- **THE PROBLEM**:
Exact transcription begins at the first line of the material below and ends with the line holding "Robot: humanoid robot"; pictures are skipped.

━━━━━ SUPPLIED MATERIAL

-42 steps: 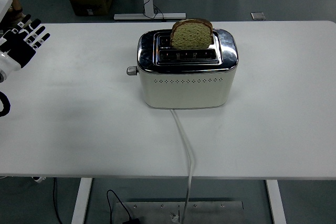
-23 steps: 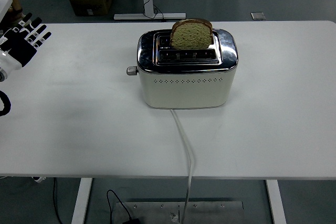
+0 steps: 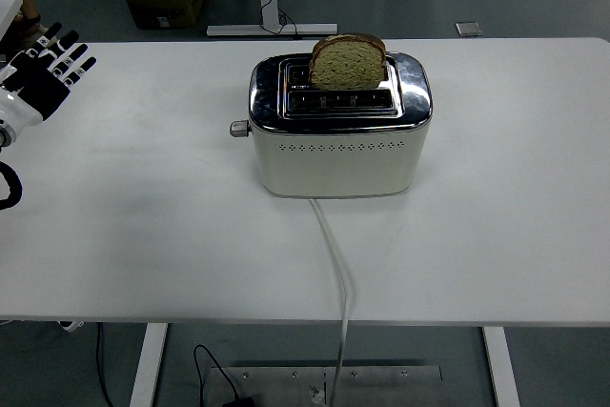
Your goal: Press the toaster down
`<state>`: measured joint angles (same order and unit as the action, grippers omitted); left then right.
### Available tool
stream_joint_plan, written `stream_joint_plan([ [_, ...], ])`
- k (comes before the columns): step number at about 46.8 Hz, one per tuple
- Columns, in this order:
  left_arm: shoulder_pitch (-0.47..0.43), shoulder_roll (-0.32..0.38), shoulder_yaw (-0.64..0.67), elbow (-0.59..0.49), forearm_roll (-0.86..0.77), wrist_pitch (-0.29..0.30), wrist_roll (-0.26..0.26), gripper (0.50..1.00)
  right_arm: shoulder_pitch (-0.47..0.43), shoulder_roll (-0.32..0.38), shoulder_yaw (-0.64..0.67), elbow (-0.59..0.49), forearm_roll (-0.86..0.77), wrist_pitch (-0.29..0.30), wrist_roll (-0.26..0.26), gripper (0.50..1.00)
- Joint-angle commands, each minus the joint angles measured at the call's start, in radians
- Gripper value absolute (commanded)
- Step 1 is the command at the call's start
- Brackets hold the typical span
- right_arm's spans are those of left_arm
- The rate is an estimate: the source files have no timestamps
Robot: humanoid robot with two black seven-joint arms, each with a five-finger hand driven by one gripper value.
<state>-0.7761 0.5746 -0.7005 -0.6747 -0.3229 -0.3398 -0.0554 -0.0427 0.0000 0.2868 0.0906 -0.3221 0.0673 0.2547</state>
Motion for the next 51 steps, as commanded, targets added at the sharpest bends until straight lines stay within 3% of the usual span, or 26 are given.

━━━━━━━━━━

- **RESPONSE TO THIS EXERCISE**:
-42 steps: 
-23 steps: 
+0 steps: 
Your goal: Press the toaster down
`<state>`: measured joint angles (same order and unit as the action, grippers omitted); left then right.
### Available tool
stream_joint_plan, written `stream_joint_plan([ [_, ...], ])`
- k (comes before the columns): step number at about 46.8 Hz, one per tuple
- Columns, in this order:
  left_arm: shoulder_pitch (-0.47..0.43), shoulder_roll (-0.32..0.38), shoulder_yaw (-0.64..0.67), elbow (-0.59..0.49), forearm_roll (-0.86..0.77), wrist_pitch (-0.29..0.30), wrist_roll (-0.26..0.26), gripper (0.50..1.00)
  right_arm: shoulder_pitch (-0.47..0.43), shoulder_roll (-0.32..0.38), shoulder_yaw (-0.64..0.67), elbow (-0.59..0.49), forearm_roll (-0.86..0.77), wrist_pitch (-0.29..0.30), wrist_roll (-0.26..0.26), gripper (0.50..1.00)
- Joint-angle commands, each minus the joint angles measured at the call's start, in radians
- Gripper value absolute (commanded)
- Step 1 is the command at the call's start
- Brackets hold the typical span
- right_arm's spans are those of left_arm
- The rate is an estimate: the source files have no timestamps
Robot: humanoid robot with two black seven-joint arms, each with a five-finger hand driven by one gripper value.

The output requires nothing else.